Cos’è il problema
Ti capita di vedere un numero verde accanto al nome di un corridore e non capire subito se è un affare o una trappola?
Tipi di quote principali
Le quote non sono solo numeri; sono l’anima del mercato e la lingua segreta degli scommettitori più esperti.
Quote fisse
Qui trovi il classico 2.50, 5.00, 10.00. Il bookmaker assegna un valore a priori, e tu scommetti contro il risultato.
Quote multiple
Parliamo di “Accumulator” o “Parlay”. Metti insieme tre, cinque scommesse. Se una cade, tutta la scommessa crolla. Alto rischio, alta ricompensa.
Quote over/under
Non guardare solo il vincitore. Qui l’obiettivo è il tempo, i punti King of the Mountains, o il numero di sprint finali. Se pensi che il gran premio sarà veloce, scommetti “over”.

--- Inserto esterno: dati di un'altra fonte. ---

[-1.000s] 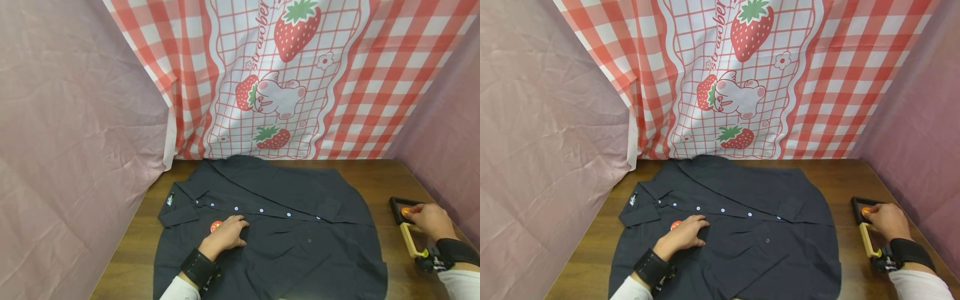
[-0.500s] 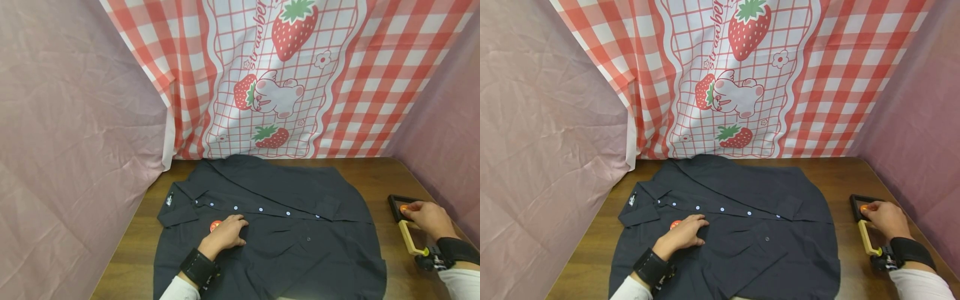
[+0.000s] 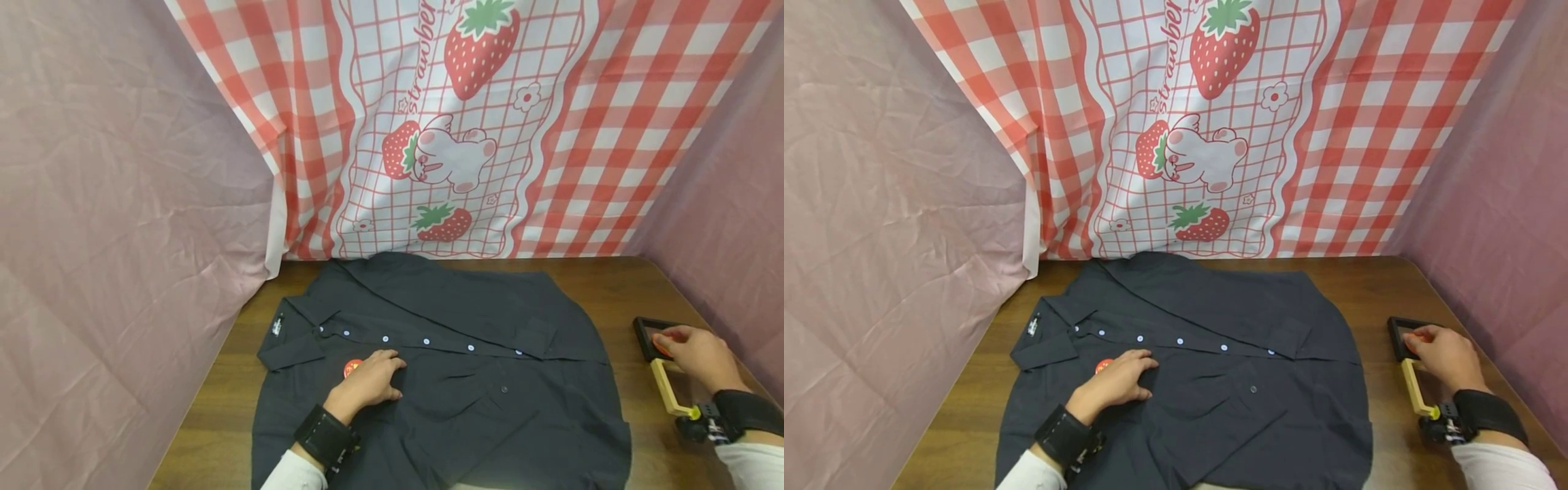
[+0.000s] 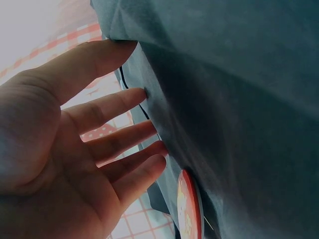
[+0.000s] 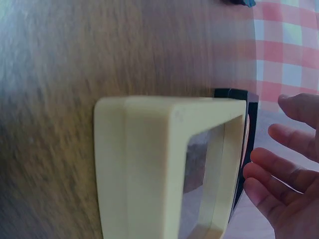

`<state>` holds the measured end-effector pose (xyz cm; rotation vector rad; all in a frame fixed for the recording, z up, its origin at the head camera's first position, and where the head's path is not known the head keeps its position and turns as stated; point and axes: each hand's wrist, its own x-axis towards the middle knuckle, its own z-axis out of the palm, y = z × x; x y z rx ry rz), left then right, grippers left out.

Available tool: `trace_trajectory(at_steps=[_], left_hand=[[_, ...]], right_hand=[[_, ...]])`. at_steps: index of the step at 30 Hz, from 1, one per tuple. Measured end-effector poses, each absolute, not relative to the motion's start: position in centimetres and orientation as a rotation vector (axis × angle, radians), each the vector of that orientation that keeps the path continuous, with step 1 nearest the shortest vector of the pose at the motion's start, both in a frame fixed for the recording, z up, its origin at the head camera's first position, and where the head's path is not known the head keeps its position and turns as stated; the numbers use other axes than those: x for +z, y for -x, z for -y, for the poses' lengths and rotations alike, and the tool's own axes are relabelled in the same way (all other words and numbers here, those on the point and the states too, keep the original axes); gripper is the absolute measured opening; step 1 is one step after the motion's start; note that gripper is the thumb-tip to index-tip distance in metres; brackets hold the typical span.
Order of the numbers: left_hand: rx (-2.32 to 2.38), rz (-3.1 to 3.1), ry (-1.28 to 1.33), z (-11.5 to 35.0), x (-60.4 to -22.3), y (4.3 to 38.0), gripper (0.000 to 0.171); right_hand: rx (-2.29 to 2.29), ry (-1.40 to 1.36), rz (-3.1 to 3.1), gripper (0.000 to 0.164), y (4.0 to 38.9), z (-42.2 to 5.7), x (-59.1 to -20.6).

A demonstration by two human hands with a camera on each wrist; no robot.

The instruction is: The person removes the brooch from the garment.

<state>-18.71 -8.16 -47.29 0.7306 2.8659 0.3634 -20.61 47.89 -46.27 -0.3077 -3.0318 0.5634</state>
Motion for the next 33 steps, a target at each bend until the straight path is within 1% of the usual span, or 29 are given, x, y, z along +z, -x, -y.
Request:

Come si calcolano i payout
Formula semplice: Stake × (Quote – 1) = Profitto. Se piazzi 20?€ su una quota di 3.00, guadagni 40?€ più la tua puntata.
Ma c’è l’effetto “vigorish”. Il bookmaker prende una commissione invisibile, tagliando il margine di profitto. È qui che la differenza tra un sito serio e un “casinò” spazzatura si fa sentire.
Quando le quote ti ingannano
Osserva gli “odds movement”. Una quota che scende repentinamente può essere segnale di forte denaro interno. Se il favorito passa da 1.80 a 2.20, i professionisti stanno vendendo rapidamente.
Enon: le quote non prevedono il risultato; prevedono il flusso di scommesse. Il rischio non è il ciclista, ma il mercato.
Strategia rapida
Ecco il deal: scegli una gara, controlla le quote su ciclismoscommesseit.com, confronta con i dati di forma, riduci la tua esposizione a una quota che “cambia colore” nelle ultime 12 ore. Metti 5?% del tuo bankroll su quella, aggiusta se il prezzo scende. Non mettere più del 10?% su una singola scommessa, altrimenti ti ritrovi a rincorrere il fondo. E ora vai a piazzare la puntata.